Cinco e meia da manhã, ruas escuras lastreadas apenas pelo fio das luzes de âmbar da avenida principal. corre, aperta o passo, resfolega, não pode se atrasar. sol ameaçando não nascer. formação ríspida em tropa, início dos trabalhos. a mão direita levada à diagonal da fronte, em ângulo agudo de 45 graus. fardas verdes, barulho de movimentos sincronizados. marcha lenta, marcha rápida, marcha. olhar fixo na bandeira verdeamarela com os três dedos margeando a pala do quepe. vai hasteando o pavilhão e segue o  soldado encarando as vestes da sua pátria que tremulam ao  vento fino.  “Sim Senhor!” , “Não Senhor”, “Um, dois, um dois”. cantigas tristes na sequência com fuzil na mão, uma bala para cada sentimento no cartucho, simulando uma alegria artificial pra espantar o frio da fria manhã de julho neblinando.

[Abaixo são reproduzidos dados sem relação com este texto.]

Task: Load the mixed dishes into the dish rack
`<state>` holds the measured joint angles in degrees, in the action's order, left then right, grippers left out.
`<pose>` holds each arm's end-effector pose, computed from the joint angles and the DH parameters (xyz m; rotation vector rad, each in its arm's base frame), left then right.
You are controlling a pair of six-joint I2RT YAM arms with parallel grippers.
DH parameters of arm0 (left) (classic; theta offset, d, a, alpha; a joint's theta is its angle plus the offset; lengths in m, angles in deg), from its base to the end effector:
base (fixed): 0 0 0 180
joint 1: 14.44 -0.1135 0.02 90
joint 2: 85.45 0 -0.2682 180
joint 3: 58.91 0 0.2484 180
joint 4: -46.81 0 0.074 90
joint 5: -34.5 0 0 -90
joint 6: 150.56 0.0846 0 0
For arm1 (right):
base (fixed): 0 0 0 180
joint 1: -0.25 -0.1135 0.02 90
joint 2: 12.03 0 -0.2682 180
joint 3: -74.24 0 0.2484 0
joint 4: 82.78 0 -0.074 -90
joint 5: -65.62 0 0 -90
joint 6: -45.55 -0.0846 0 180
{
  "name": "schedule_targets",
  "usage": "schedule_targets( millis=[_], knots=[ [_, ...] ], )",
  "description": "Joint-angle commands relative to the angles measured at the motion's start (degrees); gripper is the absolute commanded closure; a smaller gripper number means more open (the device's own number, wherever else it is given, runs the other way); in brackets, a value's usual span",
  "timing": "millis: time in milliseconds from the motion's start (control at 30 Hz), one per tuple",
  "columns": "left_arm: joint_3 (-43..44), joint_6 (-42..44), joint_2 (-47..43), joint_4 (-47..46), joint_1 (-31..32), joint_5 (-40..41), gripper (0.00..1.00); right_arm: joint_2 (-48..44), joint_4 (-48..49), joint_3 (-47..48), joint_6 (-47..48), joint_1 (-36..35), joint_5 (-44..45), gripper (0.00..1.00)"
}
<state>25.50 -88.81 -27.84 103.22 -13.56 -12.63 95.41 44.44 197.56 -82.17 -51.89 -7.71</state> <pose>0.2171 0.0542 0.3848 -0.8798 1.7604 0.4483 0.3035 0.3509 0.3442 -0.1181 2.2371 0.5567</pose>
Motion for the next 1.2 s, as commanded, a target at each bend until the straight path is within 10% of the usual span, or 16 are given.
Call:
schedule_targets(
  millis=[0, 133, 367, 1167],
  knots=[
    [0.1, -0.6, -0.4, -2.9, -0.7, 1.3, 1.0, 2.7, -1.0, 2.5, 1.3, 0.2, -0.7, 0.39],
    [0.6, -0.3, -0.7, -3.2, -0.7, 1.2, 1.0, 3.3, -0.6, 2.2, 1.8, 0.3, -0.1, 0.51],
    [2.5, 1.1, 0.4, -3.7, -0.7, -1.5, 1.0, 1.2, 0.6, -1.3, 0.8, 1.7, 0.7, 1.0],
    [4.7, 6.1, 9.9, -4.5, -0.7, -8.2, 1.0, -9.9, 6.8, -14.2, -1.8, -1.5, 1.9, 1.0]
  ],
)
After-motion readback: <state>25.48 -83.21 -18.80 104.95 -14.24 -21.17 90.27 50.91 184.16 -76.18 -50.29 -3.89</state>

Quando o cansaço apertava, o sem-sentido da coisa toda invadia sem aviso com tamanha força a ponto de tontear qualquer razão. Vontade de largar tudo e sair correndo, pagar de louco, vontade de cair de joelhos chorando no meio daquilo tudo, em plena rua, no meio de outros cinquenta quase-homens de dezoito anos vestidos de verde e simulando ser soldados. vontade de apertar o gatilho com força, sem olhar pro lado, atirando pra cima, pra baixo, para qualquer direção sem precisar explicação. se não caía, se não chorava, se fingia ser forte, era porque tua lembrança me contaminava mais forte, mais ácida e mais densa do que as névoas do mundo.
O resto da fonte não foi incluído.